To do >> Which lines in the data below contain the word "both"? Copy each of them.

Information >>
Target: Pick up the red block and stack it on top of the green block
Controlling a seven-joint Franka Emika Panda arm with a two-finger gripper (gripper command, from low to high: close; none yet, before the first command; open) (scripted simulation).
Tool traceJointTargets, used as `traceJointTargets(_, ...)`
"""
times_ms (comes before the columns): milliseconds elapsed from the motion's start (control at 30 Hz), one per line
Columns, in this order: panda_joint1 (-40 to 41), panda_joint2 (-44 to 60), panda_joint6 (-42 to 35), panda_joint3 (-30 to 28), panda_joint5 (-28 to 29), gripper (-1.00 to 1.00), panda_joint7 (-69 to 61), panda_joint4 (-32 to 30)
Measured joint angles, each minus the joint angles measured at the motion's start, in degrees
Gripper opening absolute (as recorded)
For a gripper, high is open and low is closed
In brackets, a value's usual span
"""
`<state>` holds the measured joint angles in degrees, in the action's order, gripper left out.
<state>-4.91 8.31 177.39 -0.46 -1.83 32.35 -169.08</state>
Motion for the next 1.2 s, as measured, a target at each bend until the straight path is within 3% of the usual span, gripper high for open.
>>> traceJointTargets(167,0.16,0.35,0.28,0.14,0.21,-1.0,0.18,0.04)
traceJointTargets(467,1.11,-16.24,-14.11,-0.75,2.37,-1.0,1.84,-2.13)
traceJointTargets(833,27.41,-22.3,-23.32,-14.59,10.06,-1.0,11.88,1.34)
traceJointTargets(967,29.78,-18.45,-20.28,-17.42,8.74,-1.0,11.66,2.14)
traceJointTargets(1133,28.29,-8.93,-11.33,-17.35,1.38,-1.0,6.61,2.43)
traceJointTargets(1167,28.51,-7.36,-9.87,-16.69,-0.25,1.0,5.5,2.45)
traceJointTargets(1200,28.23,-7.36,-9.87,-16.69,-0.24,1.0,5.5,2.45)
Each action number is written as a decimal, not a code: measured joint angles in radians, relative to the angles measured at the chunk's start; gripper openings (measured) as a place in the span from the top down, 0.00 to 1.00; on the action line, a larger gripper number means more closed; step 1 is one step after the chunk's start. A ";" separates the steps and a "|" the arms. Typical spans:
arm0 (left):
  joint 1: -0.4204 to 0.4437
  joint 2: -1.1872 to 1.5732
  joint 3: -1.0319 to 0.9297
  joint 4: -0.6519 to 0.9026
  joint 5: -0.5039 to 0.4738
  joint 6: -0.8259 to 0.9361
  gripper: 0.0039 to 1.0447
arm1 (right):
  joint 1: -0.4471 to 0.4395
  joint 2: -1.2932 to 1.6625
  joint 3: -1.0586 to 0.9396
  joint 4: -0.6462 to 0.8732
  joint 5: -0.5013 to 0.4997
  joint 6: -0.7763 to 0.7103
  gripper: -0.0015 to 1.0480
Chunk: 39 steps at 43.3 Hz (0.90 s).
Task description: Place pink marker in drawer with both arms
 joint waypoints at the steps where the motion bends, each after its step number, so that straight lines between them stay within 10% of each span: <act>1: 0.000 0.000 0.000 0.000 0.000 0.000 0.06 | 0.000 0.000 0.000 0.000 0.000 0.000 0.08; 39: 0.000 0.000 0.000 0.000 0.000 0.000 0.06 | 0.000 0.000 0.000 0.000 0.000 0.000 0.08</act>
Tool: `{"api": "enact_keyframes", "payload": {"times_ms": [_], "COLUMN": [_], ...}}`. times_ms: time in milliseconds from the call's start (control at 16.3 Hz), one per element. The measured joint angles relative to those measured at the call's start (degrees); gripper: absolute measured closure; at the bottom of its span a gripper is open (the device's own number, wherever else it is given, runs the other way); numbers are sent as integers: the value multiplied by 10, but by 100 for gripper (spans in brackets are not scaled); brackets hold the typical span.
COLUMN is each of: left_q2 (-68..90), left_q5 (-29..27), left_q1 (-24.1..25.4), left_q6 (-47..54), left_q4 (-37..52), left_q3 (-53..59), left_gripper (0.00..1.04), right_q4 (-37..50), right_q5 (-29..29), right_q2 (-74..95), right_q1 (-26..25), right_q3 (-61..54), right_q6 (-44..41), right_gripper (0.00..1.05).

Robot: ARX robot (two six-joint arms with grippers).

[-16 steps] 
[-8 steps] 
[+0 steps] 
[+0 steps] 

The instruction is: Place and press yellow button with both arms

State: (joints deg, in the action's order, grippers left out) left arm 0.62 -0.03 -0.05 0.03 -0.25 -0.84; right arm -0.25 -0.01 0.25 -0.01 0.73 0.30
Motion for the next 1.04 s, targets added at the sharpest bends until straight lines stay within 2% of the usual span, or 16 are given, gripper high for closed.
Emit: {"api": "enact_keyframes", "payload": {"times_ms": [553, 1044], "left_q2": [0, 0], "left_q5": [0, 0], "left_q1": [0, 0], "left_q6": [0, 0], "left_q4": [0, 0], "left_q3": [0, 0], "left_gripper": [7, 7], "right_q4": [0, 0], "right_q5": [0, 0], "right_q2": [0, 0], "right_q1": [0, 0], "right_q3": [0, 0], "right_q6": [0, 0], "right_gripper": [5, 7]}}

Output of the task >>
Task description: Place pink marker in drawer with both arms
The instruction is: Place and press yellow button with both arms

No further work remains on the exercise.